Although Peroulas correctly asserts that the jury was instructed that Troutt could recover only for a sexual battery occurring within the statuté of limitations, he incorrectly asserts that the jury could not consider any incident before November 13, 1989. Any act of sexual battery is outrageous but it is especially so when it is considered part of a continuing course of conduct. Thus, although the jury could make an award only if it believed that a sexual battery occurred within the statute of limitations, in assessing punitive damages it was perfectly proper for the jury to consider that the act within the statute of limitations was not an isolated occurrence. “Under well-settled law, [the existence and frequency of similar past conduct is] typically considered in assessing punitive damages.” TXO Production Corp. v. Alliance Resources Corp., — U.S. —, — n. 28, 113 S.Ct. 2711, 2722 n. 28, 125 L.Ed.2d 366 (1993).

III.

Peroulas also suggests that the punitive award is constitutionally deficient. According to Peroulas, even though the Supreme Court has recently determined that the Constitution does not require “an approach that concentrates entirely on the relationship between actual and punitive damages,” TXO Production, — U.S. at —, 113 S.Ct. at 2721, reasonableness nevertheless enters into the “constitutional calculus.” Pacific Mut. Life Ins. Co. v. Haslip, 499 U.S. 1, 18, 111 S.Ct. 1032, 1043, 113 L.Ed.2d 1 (1991). The court does not disagree with that recitation of the law. The court does disagree, however, with its application in this *902case. The jury awarded Troutt $25,000 in compensatory damages. In light of that compensatory award and the facts of the case, the $50,000 punitive award was well within “the constitutional calculus.”

IV.

A hostile work environment claim under Title VII requires plaintiff to prove:

(1) That the conduct in question was unwelcome, (2) That the harassment was based on sex, (3) That the harassment was sufficiently pervasive or severe to create an abusive working environment, and (4) That some basis exists for imputing liability to the employer.

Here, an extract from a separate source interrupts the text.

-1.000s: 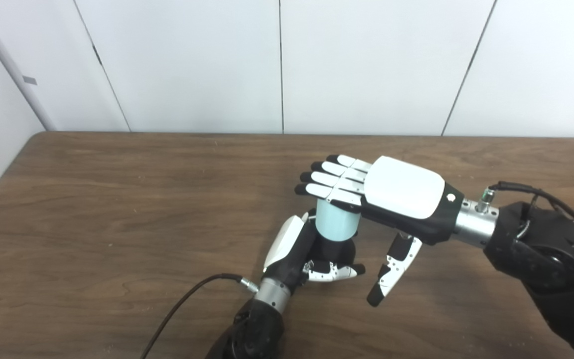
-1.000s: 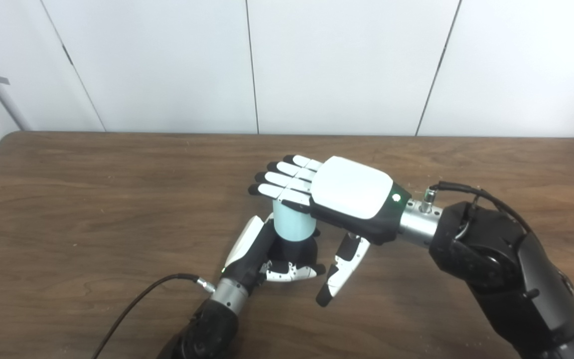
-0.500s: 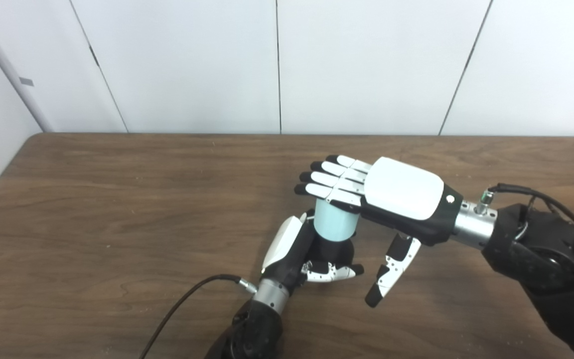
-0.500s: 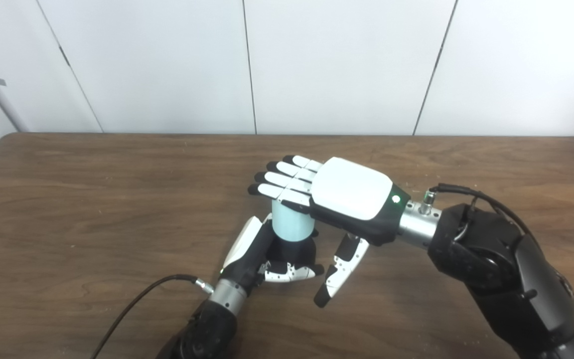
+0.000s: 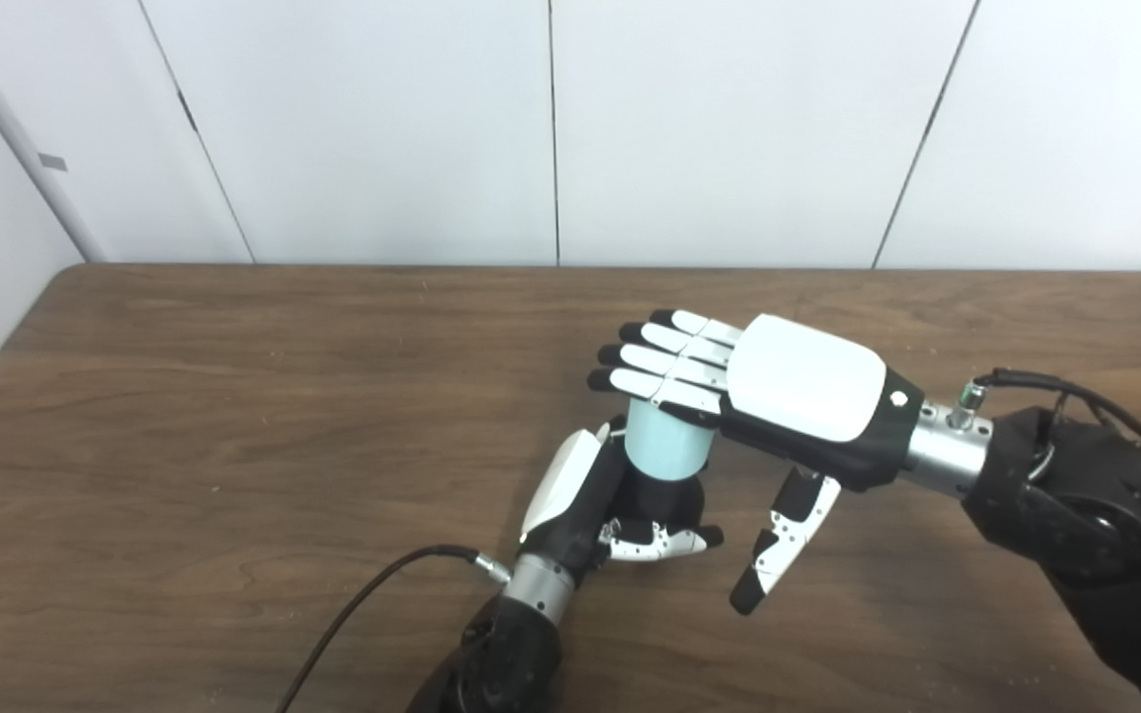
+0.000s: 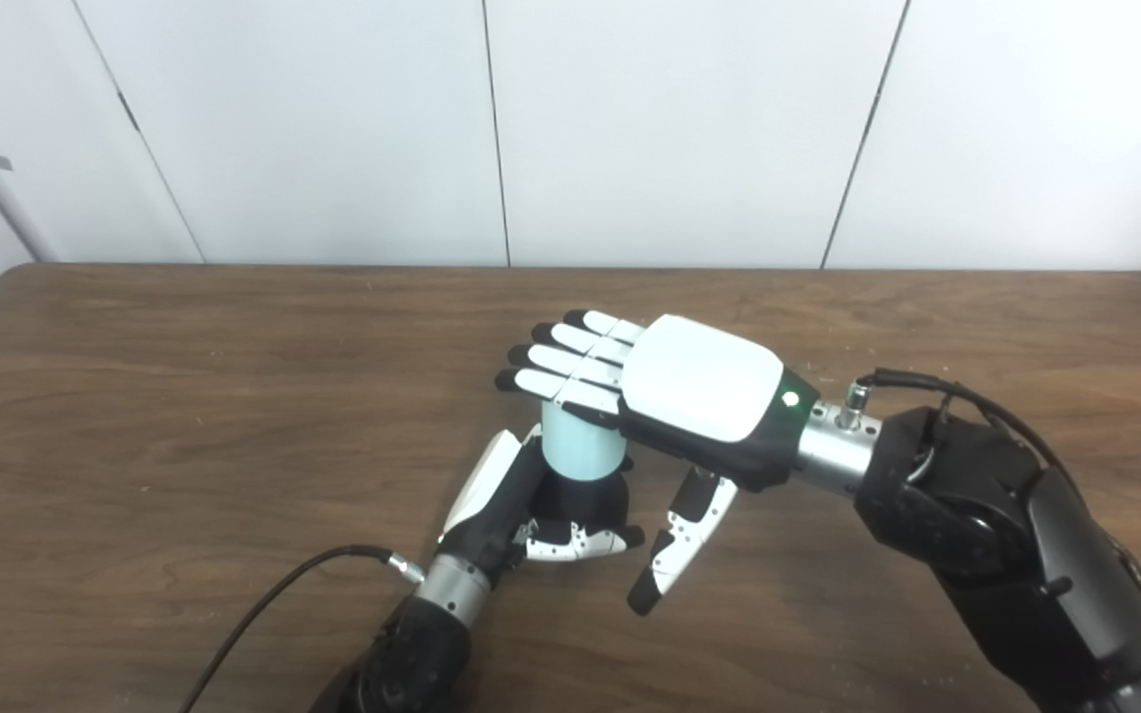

Paroline v. Unisys Corp., 879 F.2d 100, 105 (4th Cir.1989), vacated in part, 900 F.2d 27 (4th Cir.1990) (en banc). Troutt’s evidence was more than sufficient to prove a hostile work environment. Accordingly, the court finds that Peroulas and Charcoal Steak House violated Title VII.

V.

According to Peroulas, Troutt is not entitled to recover back pay under Title VII because she could not prove that she was constructively discharged. To establish a constructive discharge claim Troutt was required to prove “deliberateness of the employer’s action, and intolerability of the working conditions.” Bristow v. Daily Press, Inc., 770 F.2d 1251, 1255 (4th Cir.1985), cert. denied, 475 U.S. 1082, 106 S.Ct. 1461, 89 L.Ed.2d 718 (1986). See also Paroline, 879 F.2d at 113 (Wilkinson, J., dissenting), vacated in part on reh’g, 900 F.2d 27 (4th Cir. 1990) (en banc) (adopting panel dissent’s reasoning on constructive discharge issue). Peroulas argues that Troutt failed to establish the second element “because the law does not permit an employee’s subjective perceptions to govern a claim of constructive discharge.” He argues that if working conditions were so intolerable Troutt would not have remained and that, in fact, she took another job but still later returned to Charcoal Steak House, conclusively demonstrating that conditions were not intolerable. The court again disagrees.4

First, the court does not find that this case involves an overly sensitive employee reacting to inconsequential conduct in the workplace. Rather, the court finds the harassment objectively unreasonable. Second, the fact that Troutt, a young woman with financial problems, tolerated the conduct longer than someone else might proves only that she needed the job badly. She should not have been forced to make that Hobson’s choice in the first place. And third, Peroulas misconstrues the evidence. Troutt attempted to find other work that would pay as well. She reduced her work at Charcoal Steak Plouse to part-time work in order to phase into part-time work at another restaurant. Her work at the other restaurant paid less, and for that reason she gave it up. The fact that she gave up a lesser paying part-time job in order to make more money at Charcoal Steak House is immaterial. In short, the court is satisfied from all of the evidence that Troutt eventually terminated her employment with Charcoal Steak House because of Peroulas’ deliberately outrageous conduct. Troutt, therefore, is entitled to recover back pay under Title VII.

VI.

For the reasons stated, judgment will be entered against Peroulas for $75,000 on Troutt’s assault and battery claim. In addition, Troutt will be awarded $15,000 in back pay against Peroulas and Charcoal Steak House jointly and severally on Troutt’s Title VII claim. Because the jury’s award also includes back pay, however, her total recovery under the order of judgment will be limited to $75,000. The court is satisfied that the jury’s verdict was sufficiently prophylactic such that injunctive relief is unnecessary.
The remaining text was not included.